If you have a book of your own to promote, you may start a thread all your own in the Book Bazaar to promote your book, to post news and to talk to your fans! Please do not post here or ask someone to do so on your behalf. You may post in the bargain book threads open to authors, found here:
I'd Buy That Book for a Buck
Bargain Books Under $3
(These links may also be found in the Book Bazaar Threadipedia & FAQ sticky thread.) Of course, you may also list the book in your Avatar and signature. Thanks!

Tip: typing the title of the book in the post as well as adding the image will help people searching for the book!

Betsy & Ann
Book Bazaar Moderators

*'bargain' generally means under $5 (inside US - price may vary in other countries) . . .but, buyer beware: prices can change without notice so look before you click!


----------



## I love books (Aug 12, 2011)

*On a Snowy Night * by Debbie Macomber is currently listed at $3.81 (on January 1, 2012). Of course, I love Debbie Macomber's wonderfully written cosy romances. In this volume there are two stories: The Christmas Basket and The Snow Bride. Two good stories in one book. Hope the price stays $3.81 for a while.


----------



## The Hooded Claw (Oct 12, 2009)

Scorsese by Ebert, by Roger Ebert $2.89. Now up to $4.33. Still in the upper range of bargain territory.

Not something I'm interested in, but I'll bet there are some fans here who will be interested in Mr. Scorsese.

And I'd posted this in the old thread a couple of days ago, but it is still marked down. I'm reading it and enjoying it:



Boone: A Biography, by Robert Morgan $1.79. Now selling for $8.99.


----------



## djgross (May 24, 2011)

The special edition of Justice, the first Peter Decker/Rina Lazurus mystery, is $1.99 (vs. $8.99 for the Kindle version without bonus material). The bonus material is an excerpt from Kellerman's upcoming release - Gun Games.

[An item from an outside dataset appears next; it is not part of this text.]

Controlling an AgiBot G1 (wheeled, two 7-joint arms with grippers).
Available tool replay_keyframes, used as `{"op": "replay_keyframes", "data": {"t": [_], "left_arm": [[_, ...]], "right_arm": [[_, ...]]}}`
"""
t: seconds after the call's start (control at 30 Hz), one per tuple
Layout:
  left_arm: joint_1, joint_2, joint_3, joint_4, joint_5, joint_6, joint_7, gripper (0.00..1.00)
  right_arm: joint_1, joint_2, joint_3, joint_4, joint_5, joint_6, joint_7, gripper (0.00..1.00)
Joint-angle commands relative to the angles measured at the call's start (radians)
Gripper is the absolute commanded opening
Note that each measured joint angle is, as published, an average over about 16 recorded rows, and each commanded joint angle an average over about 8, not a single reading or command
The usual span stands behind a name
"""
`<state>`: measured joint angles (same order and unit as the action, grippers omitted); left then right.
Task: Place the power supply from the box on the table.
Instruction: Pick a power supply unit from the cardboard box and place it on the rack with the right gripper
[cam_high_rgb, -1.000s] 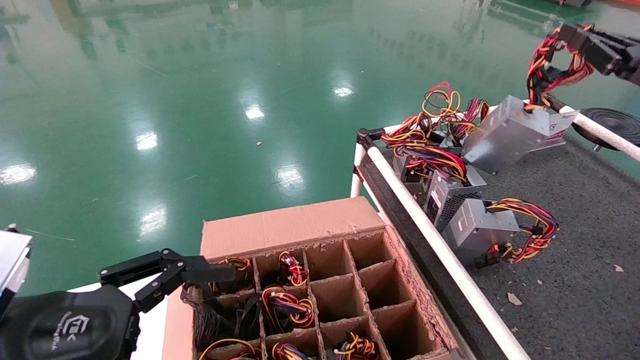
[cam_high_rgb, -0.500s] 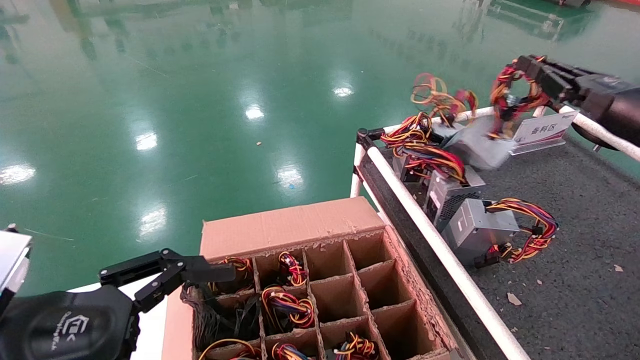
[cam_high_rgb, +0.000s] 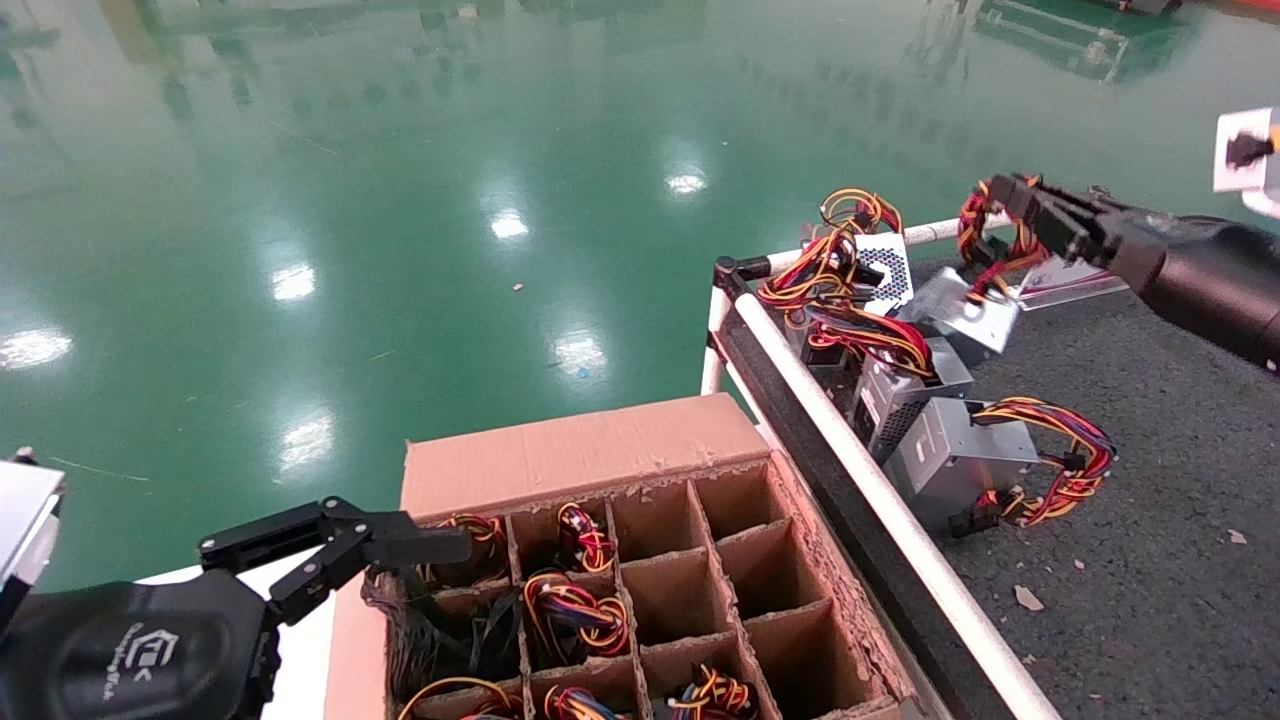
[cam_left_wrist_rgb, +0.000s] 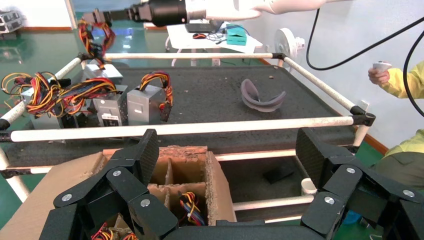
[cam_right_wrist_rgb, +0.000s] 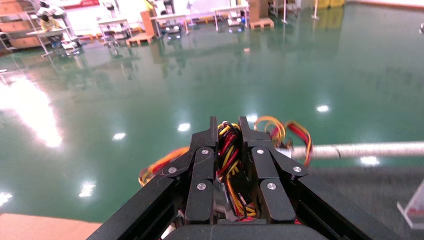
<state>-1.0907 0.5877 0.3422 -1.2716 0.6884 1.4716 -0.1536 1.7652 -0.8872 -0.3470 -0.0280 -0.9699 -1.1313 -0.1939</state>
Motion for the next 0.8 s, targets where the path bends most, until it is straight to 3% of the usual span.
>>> {"op": "replay_keyframes", "data": {"t": [0.03,0.4,0.8], "left_arm": [[0.000,0.000,0.000,0.000,0.000,0.000,0.000,1.00],[0.000,0.000,0.000,0.000,0.000,0.000,0.000,1.00],[0.000,0.000,0.000,0.000,0.000,0.000,0.000,1.00]], "right_arm": [[-0.011,-0.003,-0.001,-0.005,-0.002,0.008,0.004,0.00],[-0.011,-0.017,-0.004,0.009,-0.004,0.086,0.023,0.00],[0.009,0.029,0.001,0.026,0.002,0.004,0.076,0.00]]}}
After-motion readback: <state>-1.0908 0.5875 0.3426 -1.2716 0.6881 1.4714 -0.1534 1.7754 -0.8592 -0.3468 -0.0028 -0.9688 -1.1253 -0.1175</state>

Read this book a few weeks ago (checked out in hardcover from my library). Happily picked up a Kindle copy for $1.99 today. Parallels to The Scarlet Letter and The Handmaid's Tale.


----------



## Labrynth (Dec 31, 2009)

It looks like this whole Trilogy is under 5 bucks each... Looks interesting so I snagged them. (I think I may be a book hoarder... is there an intervention?  ) I think I have managed to post them in the right order, but don't hold me to that. Dead by Morning, Dead by Nightfall, Dead by Midnight

  

Also, a bunch of Lisa Jackson's books are under 5 bucks right now. Sorry, I'm entirely too lazy to post them all. But you're welcoem to have a looksee yourself: http://www.amazon.com/Lisa-Jackson/e/B001H6GEMY/ref=ntt_athr_dp_pel_1 I noticed all the ones listed in the "Also bought" line below it were all under 5 bucks. Here's Whispers.


----------



## Judy Powell (Sep 25, 2011)

Fans of Linda Howard will love this. You save $ 25.15!


----------



## luvmy4brats (Nov 9, 2008)

This is $1.99 today.



I really enjoyed this book.


----------



## CegAbq (Mar 17, 2009)

Luvmy4brats said:


> This is $1.99 today.
> 
> 
> 
> I really enjoyed this book.


OK - you convinced me 
I listened to Mariana from my public library digital audiobook collection & enjoyed it; wasn't sure how I'd feel about this one since I am totally enthralled with Diana Gabaldon's approach, but I'm going to give it a try.


----------



## davem2bits (Feb 2, 2009)

One of the best in Peter Robinson's Inspector Alan Banks Series going for $.99


----------



## The Hooded Claw (Oct 12, 2009)

Cleopatra and Anthony: Power, Love, and Politics in the Ancient World, by Diana Preston $4.41 as I post this.


----------



## Precarious Yates (Jan 4, 2012)

Messages by John Michael Hileman: fun, suspenseful, thought provoking and all around exciting novel. It was $.99, but right now the novel is FREE!!
http://www.amazon.com/Messages-ebook/dp/B005ECT8DO/ref=pd_sim_kinc_1?ie=UTF8&m=AG56TWVU5XWC2


----------



## The Hooded Claw (Oct 12, 2009)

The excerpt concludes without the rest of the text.